What you have to do - Every line of the material below that contains the string "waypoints" must appear in the answer.

- Opening Delimiter -

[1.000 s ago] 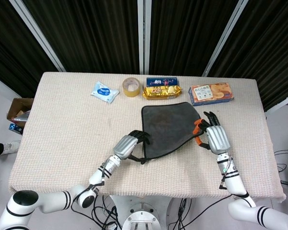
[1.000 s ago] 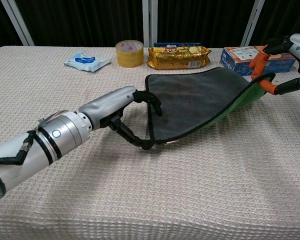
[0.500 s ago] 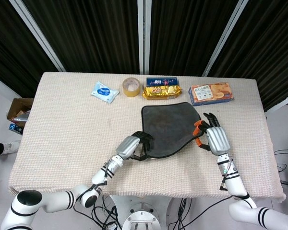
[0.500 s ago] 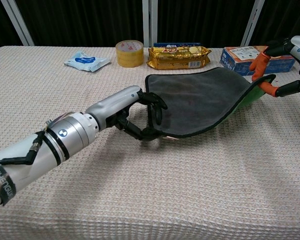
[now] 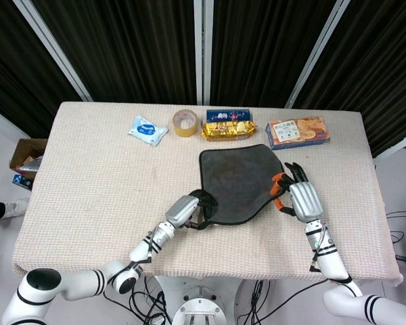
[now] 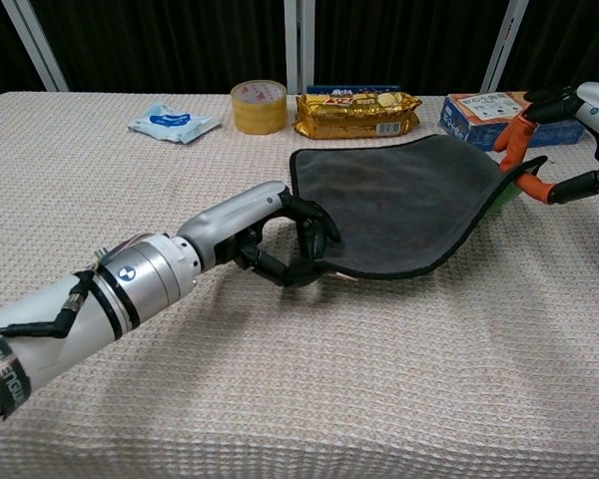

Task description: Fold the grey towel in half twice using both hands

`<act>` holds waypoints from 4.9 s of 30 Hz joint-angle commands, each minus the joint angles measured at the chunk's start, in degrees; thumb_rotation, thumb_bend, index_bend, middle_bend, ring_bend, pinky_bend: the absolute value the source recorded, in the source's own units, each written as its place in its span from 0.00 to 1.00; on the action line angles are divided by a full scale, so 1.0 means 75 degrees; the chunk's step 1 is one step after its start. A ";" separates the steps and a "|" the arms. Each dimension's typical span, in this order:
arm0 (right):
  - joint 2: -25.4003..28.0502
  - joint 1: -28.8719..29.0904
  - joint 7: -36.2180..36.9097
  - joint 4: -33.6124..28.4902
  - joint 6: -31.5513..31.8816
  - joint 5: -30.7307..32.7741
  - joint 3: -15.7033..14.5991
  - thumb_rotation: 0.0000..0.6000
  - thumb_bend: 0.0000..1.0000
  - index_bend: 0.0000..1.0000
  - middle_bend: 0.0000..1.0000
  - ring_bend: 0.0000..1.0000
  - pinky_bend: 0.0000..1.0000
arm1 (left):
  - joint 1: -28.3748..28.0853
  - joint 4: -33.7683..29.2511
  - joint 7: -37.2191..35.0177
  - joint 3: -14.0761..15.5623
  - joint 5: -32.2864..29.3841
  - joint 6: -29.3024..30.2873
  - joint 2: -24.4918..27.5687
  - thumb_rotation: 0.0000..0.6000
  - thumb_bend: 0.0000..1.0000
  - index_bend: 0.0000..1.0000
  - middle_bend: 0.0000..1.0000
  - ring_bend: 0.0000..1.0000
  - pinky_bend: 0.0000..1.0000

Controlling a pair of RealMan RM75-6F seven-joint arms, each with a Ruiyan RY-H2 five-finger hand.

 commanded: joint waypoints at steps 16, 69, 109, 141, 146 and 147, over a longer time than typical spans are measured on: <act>0.0535 -0.0180 -0.0567 -0.1179 0.0128 -0.0933 -0.0884 1.00 0.39 0.65 0.32 0.06 0.00 | 0.0718 -0.1477 -0.0459 0.1105 0.0947 0.0980 0.1862 1.00 0.53 0.66 0.31 0.20 0.14; -0.0977 0.0635 -0.3074 -0.0375 -0.0924 0.2340 0.0904 1.00 0.41 0.67 0.28 0.00 0.00 | -0.1465 -0.0202 0.1419 -0.0678 -0.3059 -0.3279 0.2373 1.00 0.53 0.66 0.22 0.14 0.11; -0.1674 0.1330 -0.2469 0.1325 -0.1354 0.2372 0.1151 1.00 0.42 0.66 0.28 0.00 0.00 | -0.1430 -0.0454 0.4148 -0.0794 -0.4543 -0.1466 0.2316 1.00 0.38 0.20 0.10 0.12 0.10; 0.0394 0.1131 -0.1019 0.1039 -0.1098 -0.0724 -0.0657 1.00 0.11 0.44 0.19 0.00 0.00 | 0.1674 -0.4829 0.3236 -0.0129 -0.1785 0.2444 0.5232 1.00 0.30 0.19 0.10 0.12 0.10; 0.0193 0.1252 -0.0736 0.2023 -0.1030 -0.1253 -0.0962 1.00 0.11 0.48 0.20 0.00 0.00 | 0.1870 -0.5063 0.3321 -0.0036 -0.1682 0.2493 0.5377 1.00 0.30 0.19 0.10 0.12 0.10; 0.0061 0.1291 -0.0630 0.2350 -0.0979 -0.1347 -0.0988 1.00 0.11 0.48 0.20 0.00 0.00 | 0.1911 -0.5128 0.3339 -0.0028 -0.1675 0.2498 0.5413 1.00 0.30 0.19 0.10 0.12 0.10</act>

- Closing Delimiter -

Response area -
`<act>` holds waypoints from 4.9 s of 30 Hz joint-angle commands, each minus the joint angles measured at the chunk's start, in degrees; thumb_rotation, thumb_bend, index_bend, middle_bend, ring_bend, pinky_bend: the absolute value the source recorded, in the source's own units, each written as its place in its span from 0.00 to 1.00; on the action line angles are divided by a full scale, so 1.0 means 75 degrees; the chunk's step 1 is one step after its start. A ";" separates the steps and a "|" the arms. Each dimension's typical span, in this order:
 commanded: joint waypoints at steps 16, 69, 109, 141, 146 and 147, over a longer time than typical spans are measured on: <act>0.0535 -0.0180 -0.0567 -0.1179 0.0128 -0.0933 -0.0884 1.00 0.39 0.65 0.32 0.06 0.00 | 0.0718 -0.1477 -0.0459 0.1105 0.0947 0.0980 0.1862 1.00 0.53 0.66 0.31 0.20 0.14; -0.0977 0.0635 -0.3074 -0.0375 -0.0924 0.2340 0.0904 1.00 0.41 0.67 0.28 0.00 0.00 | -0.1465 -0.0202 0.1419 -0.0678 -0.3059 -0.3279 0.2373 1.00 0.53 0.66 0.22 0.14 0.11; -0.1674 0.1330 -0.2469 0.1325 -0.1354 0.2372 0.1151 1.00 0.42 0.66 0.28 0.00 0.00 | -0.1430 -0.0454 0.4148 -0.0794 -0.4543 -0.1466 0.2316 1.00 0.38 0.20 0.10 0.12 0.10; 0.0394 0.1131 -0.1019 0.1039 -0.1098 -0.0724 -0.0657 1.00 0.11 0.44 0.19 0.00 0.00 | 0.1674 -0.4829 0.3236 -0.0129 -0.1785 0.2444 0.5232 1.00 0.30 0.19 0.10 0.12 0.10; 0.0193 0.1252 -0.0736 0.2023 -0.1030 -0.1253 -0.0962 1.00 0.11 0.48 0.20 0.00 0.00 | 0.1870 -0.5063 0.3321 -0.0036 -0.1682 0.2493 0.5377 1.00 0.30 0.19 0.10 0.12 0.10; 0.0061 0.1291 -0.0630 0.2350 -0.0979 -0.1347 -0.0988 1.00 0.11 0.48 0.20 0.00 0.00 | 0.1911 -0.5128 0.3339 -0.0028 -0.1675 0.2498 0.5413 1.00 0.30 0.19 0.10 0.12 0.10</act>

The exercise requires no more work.